Today we have another entrant into the space, and it’s under the radar as well — in terms of news coverage, not stock action. It’s 3D printer manufacturer ExOne Co. (XONE), which IPO’d on the Nasdaq this morning. The initial offer price was $18, but shares opened at $23.66 with strong investor interest. They had hoped to raise $75-80 million, and instead took in $95.4 million.

The North Huntingdon, PA company builds 3D printers for industrial and commercial customers that specialize in printing in sand, ceramics and metals such as titanium, tungsten carbide, aluminum and magnesium. The systems range in price from about $500,000 to $1.4 million. They offer two of the world’s largest printers, offering build sizes as large as 1800 x 1000 x 700 mm (70 x 39 x 27 in.) for sand and 780 x 400 x 400 mm (30.7 x 15.75 x 15.75 in.) for metal. Smaller scale metal/glass printers are also available for university/research lab applications or small-scale product manufacturers, with a build size of 40 x 60 x 35 mm (1.5 x 2.3 x 1.3 in.).

Most of its customers are in the aerospace, automotive, power fluid-handling industries and heavy-equipment industries. Their customers include a number of Fortune 500 names, such as Caterpillar and Boeing.

Printing in metals sets it apart from 3D Systems and Stratasys. According to Morningstar industrial stock analyst Daniel Holland, in a research report issued ahead of the IPO. “ExOne enters as a pure-play in industrial-use metal applications.” There is one other pure play metals-printing 3D printer company, and that’s Swedish company Arcam AB (AMAVF) which has tripled investors’ money over the last few months. Will ExOne do the same? Arcam stock, listed over the counter, benefitted from a ridiculously low trading volume and share float, so any hype moved the stock dramatically. Nasdaq-listed ExOne, on the other hand, has seen five million shares traded just three hours into trading already today — with that kind of volume it’s not really appropriate to compare its potential price action to that of Arcam.

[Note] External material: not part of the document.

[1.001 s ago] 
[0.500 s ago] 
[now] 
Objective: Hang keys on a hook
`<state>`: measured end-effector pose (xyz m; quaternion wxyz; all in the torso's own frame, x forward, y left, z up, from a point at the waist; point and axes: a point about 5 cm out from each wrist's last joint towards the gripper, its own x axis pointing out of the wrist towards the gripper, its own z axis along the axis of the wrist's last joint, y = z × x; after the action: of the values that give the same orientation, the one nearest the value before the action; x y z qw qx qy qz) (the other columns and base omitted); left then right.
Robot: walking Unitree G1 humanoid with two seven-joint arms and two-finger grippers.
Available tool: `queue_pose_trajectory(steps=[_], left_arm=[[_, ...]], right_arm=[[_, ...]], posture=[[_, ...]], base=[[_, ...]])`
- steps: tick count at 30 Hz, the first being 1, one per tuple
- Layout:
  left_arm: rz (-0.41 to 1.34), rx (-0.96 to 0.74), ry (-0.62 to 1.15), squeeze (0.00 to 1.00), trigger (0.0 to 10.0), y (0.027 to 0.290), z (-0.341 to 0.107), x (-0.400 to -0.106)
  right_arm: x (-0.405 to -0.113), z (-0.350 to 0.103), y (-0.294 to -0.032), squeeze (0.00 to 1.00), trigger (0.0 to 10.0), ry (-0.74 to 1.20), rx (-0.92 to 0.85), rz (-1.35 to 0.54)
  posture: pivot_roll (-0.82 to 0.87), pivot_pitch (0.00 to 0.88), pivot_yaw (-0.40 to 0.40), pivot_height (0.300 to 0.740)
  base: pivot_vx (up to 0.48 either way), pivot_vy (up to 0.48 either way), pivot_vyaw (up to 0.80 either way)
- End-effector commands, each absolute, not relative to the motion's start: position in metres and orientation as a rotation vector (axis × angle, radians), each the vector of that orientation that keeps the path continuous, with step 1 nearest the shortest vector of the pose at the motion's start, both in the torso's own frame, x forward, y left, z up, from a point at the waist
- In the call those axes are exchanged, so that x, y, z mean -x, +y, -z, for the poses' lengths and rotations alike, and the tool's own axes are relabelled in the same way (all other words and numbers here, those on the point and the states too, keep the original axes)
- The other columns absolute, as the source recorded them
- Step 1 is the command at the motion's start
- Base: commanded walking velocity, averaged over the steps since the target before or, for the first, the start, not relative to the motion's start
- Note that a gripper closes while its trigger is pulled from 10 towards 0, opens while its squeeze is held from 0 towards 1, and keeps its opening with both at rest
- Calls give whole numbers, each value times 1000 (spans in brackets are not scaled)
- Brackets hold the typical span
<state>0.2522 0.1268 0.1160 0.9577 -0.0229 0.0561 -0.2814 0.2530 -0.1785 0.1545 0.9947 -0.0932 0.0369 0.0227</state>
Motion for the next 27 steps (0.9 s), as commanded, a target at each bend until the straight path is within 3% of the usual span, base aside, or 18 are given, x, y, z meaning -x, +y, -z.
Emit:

As with Arcam in Sweden, ExOne is still a very small company. In 2011 they shipped four units. In 2012 they increased that to 13 units. That’s not a lot, but here’s the encouraging thing: ExOne sold 8 of those 13 units in 2012 in the last quarter, which seems to bode well for the future trend.

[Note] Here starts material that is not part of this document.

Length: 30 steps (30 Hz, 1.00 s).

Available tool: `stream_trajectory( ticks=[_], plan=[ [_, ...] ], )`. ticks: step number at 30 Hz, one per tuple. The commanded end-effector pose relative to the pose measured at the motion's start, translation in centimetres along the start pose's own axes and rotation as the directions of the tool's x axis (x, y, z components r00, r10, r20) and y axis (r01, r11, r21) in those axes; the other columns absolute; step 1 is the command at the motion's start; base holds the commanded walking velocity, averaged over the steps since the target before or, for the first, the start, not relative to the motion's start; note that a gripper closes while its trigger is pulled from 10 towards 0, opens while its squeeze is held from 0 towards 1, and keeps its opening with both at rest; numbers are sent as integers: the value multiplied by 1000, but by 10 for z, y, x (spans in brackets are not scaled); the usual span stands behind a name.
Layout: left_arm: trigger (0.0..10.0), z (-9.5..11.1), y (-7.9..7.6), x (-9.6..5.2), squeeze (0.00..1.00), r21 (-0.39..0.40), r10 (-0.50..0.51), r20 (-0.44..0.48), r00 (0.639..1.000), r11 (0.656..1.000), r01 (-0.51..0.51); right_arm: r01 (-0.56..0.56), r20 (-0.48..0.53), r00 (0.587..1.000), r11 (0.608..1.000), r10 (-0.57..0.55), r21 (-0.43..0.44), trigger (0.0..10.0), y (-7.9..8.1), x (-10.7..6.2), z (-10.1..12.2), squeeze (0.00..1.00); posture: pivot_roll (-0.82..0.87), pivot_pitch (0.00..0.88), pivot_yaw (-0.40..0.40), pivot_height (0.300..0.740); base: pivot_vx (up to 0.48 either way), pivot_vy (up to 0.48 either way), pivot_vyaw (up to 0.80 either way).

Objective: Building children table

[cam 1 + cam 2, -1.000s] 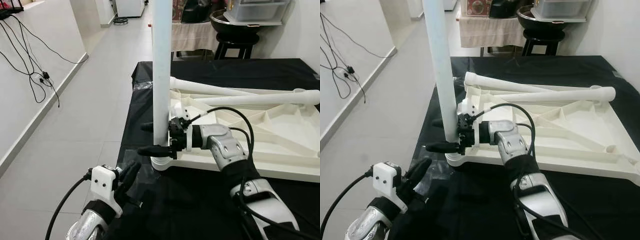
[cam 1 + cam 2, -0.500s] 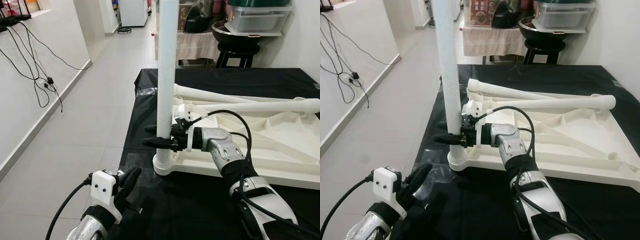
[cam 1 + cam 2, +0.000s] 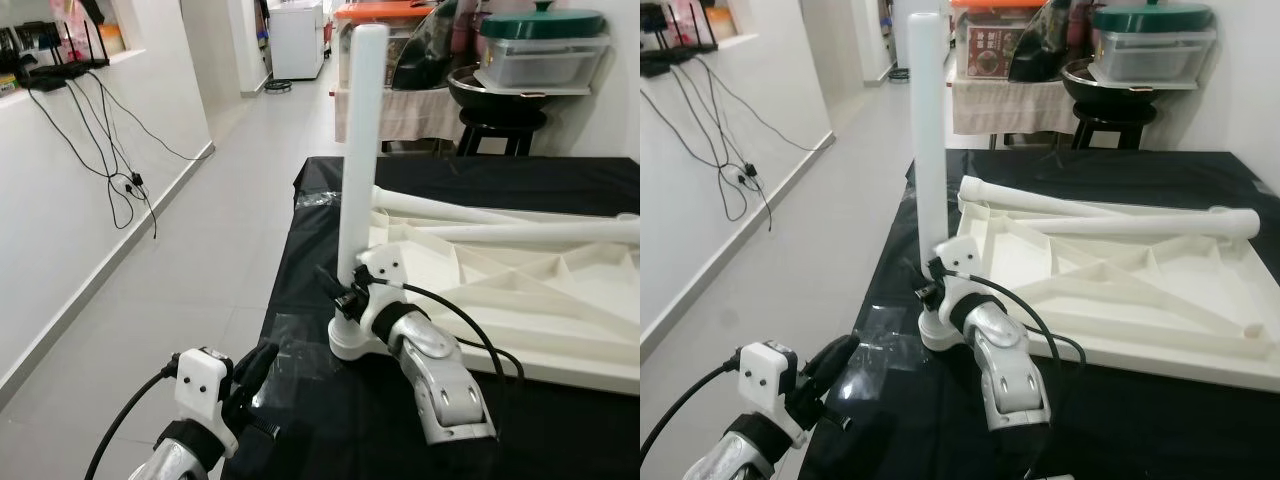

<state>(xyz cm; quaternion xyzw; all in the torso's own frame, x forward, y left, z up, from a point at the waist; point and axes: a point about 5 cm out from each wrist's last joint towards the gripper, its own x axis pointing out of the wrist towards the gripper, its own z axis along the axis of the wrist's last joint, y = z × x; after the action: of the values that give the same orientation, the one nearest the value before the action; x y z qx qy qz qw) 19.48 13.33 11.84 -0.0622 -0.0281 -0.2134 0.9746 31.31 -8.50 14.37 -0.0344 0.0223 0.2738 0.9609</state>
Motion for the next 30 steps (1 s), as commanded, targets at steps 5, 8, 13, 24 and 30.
stream_trajectory(
  ticks=[5, 8, 13, 24, 30],
  plan=[
    [10000, 0, 2, -2, 0, 6, 5, -13, 1000, 1000, -5, -13, -156, 988, 1000, 17, 27, 10000, 7, -6, -27, 0, 38, 61, 48, 740, 0, 0, 0],
    [10000, 0, 3, -1, 0, 4, 4, -13, 1000, 1000, -4, -96, -90, 990, 991, 105, 92, 10000, 14, -2, -10, 1000, 34, 57, 48, 740, 0, 0, 0],
    [10000, 0, 3, 0, 0, 2, 2, -12, 1000, 1000, -2, -284, 87, 957, 951, 275, 123, 10000, 9, 10, 19, 1000, 30, 50, 49, 740, 0, 0, 0],
    [10000, -2, 3, 5, 0, 4, 2, -11, 1000, 1000, -2, -574, -134, 816, 815, 562, -78, 10000, -19, 27, 9, 0, 45, 31, 48, 740, 0, 0, 0],
    [10000, -2, 3, 5, 0, 4, 1, -13, 1000, 1000, -1, -618, -62, 786, 785, 616, -41, 3137, -22, 39, 25, 0, 47, 27, 49, 740, 0, 0, 0]
  ],
)
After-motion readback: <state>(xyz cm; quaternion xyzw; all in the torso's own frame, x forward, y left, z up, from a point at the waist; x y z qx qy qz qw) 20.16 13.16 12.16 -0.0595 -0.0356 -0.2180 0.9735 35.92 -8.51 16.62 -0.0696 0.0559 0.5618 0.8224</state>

ExOne generated $15.9 million in the first nine months of 2012. In 2011, the company recorded a loss of $8.1 million on revenue of $15.3 million. It lost about $5.6 million on revenue of $13.4 million in 2010.

Disclosure: I purchased shares of XONE at the open, and already own shares of DDD and SSYS. In addition, I am not a stock analyst and you should not consider anything I’ve written here as a recommendation to buy or sell any security.

  • Rob

    Hi Mark:

    Thanks for the great coverage on Arcam and ExOne. I’ve been following and bought into both after spending the better part of two months researching 3D printing investments – many of which are overseas plays e.g. EOS.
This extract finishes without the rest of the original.